Liquidity and Capital Resources
Net cash provided by operating activities for the year ended December 31, 2018 was $65.9 million as compared to $24.1 million for the year ended December 31, 2017. Included in the net loss during the year ended December 31, 2018 were $56.6 million of non-cash impairment charges, as well as a $4.5 million loss on the extinguishment of debt, a $5.3 million payment on the $400 Million Credit Facility and gains totaling $3.5 million arising from the sale of seven vessels. Included in the net loss during the year ended December 31, 2017 were $22.0 million of non-cash impairment charges, paid in kind interest incurred of $4.5 million related to the $400 Million Credit Facility, as well as a gain on sale of vessels in the amount of $7.7 million due to the sale of five vessels. Depreciation and amortization expense for the year ended December 31, 2018 decreased by $2.8 million primarily due to the revaluation of nine of our vessels that were written down to their estimated fair market value during the first quarter of 2018, as well as the revaluation of six of our vessels that were written down to their estimated fair market value during the second and third quarters of 2017. These decreases in depreciation were partially offset by an increase in depreciation expense for the six vessels delivered during the third quarter of 2018. Additionally, the fluctuation in inventories increased by $7.7 million due to additional fuel inventory for our vessels as the result of the employment of our vessels on spot market voyage charters. There was also a $7.6 million increase in the fluctuation in due from charterers due to the timing of payments received from charterers.

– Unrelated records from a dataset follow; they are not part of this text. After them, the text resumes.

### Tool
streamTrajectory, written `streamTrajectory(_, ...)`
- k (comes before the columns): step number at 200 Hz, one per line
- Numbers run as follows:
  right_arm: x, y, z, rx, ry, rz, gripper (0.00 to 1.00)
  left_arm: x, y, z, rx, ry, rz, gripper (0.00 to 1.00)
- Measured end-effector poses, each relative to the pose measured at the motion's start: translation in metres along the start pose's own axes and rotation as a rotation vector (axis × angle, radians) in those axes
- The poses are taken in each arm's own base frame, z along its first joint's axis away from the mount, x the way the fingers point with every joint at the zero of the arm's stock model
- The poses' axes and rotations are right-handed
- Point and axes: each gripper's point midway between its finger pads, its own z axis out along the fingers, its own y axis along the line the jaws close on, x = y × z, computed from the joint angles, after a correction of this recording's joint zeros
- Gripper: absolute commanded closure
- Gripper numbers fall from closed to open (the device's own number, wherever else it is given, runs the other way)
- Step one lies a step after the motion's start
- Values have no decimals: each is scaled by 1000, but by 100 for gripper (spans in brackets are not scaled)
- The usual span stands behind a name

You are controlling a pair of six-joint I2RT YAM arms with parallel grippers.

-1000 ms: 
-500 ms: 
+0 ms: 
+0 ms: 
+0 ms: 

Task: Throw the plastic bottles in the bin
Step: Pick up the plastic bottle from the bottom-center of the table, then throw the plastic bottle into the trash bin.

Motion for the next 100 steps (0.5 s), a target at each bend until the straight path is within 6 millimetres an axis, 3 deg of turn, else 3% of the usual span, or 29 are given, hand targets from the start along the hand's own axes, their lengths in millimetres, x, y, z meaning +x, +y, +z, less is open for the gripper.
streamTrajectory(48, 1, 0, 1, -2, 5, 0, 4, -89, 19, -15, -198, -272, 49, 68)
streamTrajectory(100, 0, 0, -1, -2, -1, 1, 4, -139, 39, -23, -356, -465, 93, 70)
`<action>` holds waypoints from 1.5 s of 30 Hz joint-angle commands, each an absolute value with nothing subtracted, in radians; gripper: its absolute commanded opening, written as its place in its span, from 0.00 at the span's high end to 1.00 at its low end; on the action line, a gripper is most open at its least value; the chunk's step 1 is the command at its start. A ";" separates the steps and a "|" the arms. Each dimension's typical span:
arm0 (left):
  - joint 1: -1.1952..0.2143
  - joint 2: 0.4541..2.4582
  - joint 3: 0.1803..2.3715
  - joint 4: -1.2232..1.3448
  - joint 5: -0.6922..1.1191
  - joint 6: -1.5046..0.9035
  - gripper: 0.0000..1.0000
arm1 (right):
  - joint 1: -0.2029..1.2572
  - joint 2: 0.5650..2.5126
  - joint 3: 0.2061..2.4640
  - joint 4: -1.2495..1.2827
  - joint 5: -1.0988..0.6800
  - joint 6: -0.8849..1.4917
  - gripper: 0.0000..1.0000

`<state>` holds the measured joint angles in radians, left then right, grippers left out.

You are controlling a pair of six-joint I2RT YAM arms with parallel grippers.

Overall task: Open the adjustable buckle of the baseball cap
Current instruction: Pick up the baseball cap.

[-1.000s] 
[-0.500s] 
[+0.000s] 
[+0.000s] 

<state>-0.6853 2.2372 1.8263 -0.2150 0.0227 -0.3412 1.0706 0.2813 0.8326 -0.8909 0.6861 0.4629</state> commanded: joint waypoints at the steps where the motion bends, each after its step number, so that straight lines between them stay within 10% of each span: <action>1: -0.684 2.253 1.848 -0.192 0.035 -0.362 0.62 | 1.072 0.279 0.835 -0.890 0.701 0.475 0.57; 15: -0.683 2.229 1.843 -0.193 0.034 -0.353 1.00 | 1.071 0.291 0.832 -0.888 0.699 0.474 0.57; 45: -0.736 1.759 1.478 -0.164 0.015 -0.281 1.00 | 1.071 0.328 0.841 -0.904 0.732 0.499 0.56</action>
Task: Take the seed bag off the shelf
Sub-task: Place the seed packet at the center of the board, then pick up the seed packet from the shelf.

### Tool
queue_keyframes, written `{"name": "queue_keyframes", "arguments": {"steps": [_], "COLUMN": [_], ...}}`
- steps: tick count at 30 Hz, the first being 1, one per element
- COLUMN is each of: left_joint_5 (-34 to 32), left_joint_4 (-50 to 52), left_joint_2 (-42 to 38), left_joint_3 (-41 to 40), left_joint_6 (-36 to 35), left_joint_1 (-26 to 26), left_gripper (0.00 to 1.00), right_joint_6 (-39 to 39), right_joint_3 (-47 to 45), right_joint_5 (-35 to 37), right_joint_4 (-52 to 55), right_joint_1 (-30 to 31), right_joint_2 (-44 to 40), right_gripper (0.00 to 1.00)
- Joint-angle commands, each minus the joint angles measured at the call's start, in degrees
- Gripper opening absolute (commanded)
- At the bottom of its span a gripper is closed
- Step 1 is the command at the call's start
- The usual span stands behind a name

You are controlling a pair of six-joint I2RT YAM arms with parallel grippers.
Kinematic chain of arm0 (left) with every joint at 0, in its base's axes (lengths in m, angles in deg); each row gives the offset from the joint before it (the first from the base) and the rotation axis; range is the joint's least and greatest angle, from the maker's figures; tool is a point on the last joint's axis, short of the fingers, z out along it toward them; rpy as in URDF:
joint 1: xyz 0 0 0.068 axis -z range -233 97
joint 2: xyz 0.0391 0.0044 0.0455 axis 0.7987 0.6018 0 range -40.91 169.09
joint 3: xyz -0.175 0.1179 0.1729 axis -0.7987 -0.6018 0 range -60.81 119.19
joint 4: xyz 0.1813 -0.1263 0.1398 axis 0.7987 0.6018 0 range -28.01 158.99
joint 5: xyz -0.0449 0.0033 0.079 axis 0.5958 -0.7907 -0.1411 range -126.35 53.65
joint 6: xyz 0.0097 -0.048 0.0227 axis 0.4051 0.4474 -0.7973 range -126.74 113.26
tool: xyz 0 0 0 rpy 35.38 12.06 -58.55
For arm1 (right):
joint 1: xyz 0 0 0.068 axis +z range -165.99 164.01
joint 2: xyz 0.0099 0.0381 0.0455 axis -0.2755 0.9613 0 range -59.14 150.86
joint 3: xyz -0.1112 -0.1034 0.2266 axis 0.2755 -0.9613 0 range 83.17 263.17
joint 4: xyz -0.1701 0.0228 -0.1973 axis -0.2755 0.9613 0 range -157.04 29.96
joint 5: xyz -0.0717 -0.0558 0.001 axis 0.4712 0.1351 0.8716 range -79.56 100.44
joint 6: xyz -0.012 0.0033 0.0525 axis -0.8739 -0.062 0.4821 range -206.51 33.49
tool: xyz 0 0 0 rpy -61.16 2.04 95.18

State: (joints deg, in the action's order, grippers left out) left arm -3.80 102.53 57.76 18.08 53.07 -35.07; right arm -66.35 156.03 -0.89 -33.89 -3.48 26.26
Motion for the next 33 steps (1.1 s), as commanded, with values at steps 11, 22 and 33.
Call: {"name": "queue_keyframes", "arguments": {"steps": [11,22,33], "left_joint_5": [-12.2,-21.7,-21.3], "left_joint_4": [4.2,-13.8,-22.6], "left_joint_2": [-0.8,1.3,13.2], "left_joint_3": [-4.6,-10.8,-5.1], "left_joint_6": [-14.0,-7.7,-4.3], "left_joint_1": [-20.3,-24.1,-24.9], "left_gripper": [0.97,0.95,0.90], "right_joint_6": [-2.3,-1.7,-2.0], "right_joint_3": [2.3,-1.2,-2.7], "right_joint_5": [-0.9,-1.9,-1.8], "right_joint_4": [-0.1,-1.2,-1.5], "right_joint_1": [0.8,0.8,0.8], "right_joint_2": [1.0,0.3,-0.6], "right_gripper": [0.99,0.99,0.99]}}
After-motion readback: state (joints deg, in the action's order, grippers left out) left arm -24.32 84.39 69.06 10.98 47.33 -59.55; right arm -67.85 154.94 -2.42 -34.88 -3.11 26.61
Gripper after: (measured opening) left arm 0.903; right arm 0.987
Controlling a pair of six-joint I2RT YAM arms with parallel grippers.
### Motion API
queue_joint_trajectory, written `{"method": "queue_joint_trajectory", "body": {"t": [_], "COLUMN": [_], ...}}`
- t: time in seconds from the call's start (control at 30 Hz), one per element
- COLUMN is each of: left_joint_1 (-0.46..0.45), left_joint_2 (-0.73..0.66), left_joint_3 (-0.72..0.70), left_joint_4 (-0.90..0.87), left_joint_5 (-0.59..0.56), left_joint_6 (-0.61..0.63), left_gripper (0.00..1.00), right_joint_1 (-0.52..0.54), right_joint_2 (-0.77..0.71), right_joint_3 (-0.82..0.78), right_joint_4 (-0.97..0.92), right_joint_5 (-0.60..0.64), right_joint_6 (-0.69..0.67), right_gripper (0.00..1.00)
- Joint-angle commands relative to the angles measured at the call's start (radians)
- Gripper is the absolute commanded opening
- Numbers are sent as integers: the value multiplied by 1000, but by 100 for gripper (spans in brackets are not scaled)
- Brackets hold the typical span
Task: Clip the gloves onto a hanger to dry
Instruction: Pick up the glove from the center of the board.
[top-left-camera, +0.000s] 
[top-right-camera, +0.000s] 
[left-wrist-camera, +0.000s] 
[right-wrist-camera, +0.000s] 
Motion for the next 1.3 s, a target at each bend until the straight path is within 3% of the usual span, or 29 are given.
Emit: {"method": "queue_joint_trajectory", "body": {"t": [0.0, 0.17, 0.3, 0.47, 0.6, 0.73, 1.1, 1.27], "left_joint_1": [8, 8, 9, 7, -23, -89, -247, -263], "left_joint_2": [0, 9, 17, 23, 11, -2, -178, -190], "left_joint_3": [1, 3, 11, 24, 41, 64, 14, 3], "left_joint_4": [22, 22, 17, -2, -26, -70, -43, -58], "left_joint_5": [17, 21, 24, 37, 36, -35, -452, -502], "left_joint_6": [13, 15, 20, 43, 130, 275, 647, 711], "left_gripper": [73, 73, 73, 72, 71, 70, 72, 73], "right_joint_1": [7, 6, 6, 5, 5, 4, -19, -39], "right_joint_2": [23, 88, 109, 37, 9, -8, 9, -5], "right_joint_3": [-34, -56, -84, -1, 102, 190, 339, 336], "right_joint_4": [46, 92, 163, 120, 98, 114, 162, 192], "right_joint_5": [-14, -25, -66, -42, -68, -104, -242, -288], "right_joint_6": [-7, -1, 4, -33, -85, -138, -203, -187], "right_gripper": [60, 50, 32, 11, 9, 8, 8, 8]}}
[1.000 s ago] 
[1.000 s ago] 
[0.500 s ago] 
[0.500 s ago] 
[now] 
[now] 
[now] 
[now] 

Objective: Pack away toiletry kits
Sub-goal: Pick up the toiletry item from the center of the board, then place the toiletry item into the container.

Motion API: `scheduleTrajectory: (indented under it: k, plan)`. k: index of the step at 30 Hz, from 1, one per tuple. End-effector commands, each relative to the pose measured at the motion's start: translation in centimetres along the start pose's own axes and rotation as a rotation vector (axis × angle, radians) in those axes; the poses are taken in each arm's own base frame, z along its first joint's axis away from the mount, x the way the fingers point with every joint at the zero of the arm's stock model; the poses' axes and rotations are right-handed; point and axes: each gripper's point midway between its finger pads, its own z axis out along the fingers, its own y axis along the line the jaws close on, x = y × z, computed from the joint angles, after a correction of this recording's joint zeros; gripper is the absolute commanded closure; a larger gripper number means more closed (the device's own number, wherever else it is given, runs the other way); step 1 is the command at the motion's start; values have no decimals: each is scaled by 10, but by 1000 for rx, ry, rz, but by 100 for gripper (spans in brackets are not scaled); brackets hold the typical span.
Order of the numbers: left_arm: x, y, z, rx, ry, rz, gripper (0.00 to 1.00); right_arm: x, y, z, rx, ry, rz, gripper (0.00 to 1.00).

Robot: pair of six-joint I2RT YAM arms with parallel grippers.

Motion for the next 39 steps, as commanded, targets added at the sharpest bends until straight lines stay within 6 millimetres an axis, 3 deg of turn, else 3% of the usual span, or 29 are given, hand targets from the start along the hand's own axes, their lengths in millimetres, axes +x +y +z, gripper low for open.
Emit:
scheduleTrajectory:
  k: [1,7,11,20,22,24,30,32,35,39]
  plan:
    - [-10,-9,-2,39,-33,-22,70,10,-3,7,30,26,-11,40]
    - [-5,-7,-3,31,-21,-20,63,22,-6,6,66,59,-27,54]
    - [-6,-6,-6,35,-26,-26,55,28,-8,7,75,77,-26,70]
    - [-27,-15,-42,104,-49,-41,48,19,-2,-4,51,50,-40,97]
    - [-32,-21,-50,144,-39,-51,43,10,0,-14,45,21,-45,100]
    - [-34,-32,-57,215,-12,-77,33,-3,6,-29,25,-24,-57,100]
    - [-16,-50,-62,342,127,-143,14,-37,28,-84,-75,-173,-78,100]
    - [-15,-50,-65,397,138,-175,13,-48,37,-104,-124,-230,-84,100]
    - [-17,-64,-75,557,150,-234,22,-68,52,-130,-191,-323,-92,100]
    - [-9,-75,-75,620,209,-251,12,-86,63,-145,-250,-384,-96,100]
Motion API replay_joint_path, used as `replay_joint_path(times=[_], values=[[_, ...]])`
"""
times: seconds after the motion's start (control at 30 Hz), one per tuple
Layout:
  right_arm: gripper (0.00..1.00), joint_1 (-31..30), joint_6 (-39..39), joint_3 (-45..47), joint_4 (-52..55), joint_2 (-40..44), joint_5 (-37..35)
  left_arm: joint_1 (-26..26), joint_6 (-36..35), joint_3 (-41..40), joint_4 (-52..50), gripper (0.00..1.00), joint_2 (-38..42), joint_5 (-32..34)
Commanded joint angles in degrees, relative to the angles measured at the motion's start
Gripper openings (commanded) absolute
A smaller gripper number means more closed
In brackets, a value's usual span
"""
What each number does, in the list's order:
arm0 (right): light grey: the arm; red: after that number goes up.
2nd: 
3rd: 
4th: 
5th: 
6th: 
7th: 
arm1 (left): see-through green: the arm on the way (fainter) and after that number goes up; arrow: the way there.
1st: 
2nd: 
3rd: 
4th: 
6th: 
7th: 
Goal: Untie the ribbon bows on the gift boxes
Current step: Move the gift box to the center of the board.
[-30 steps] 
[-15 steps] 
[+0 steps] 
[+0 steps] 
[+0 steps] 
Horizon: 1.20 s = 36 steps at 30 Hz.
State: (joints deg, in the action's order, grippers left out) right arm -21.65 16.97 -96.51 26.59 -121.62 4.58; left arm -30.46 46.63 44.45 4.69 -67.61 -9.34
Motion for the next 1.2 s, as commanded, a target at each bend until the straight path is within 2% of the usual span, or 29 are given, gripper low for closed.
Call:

These changes were offset by a $5.5 million decrease in deferred drydocking costs incurred because there were less vessels that completed drydocking during 2018 as compared to 2017.
Net cash used in investing activities was $195.4 million during the year ended December 31, 2018 as compared to net cash provided by investing activities of $17.4 million during the year ended December 31, 2017. Net cash used in investing activities during 2018 consisted primarily of $241.9 million purchase of vessels related primarily to the six vessels that delivered to us during the third quarter of 2018. This cash outflow during 2018 was partially offset by $44.3 million of proceeds from the sale of seven vessels during the second half of 2018 and $3.6 million of proceeds received for hull and machinery claims related primarily to the receipt of the remaining insurance settlement for the main engine repair claim for the Genco Tiger. Net cash provided by investing activities during 2017 consisted primarily of $15.5 million of proceeds from the sale of five vessels during 2017 and $2.4 million of proceeds received for hull and machinery claims related primarily to the receipt of the remaining insurance settlement for the main engine repair claims for the Baltic Lion and the Genco Tiger.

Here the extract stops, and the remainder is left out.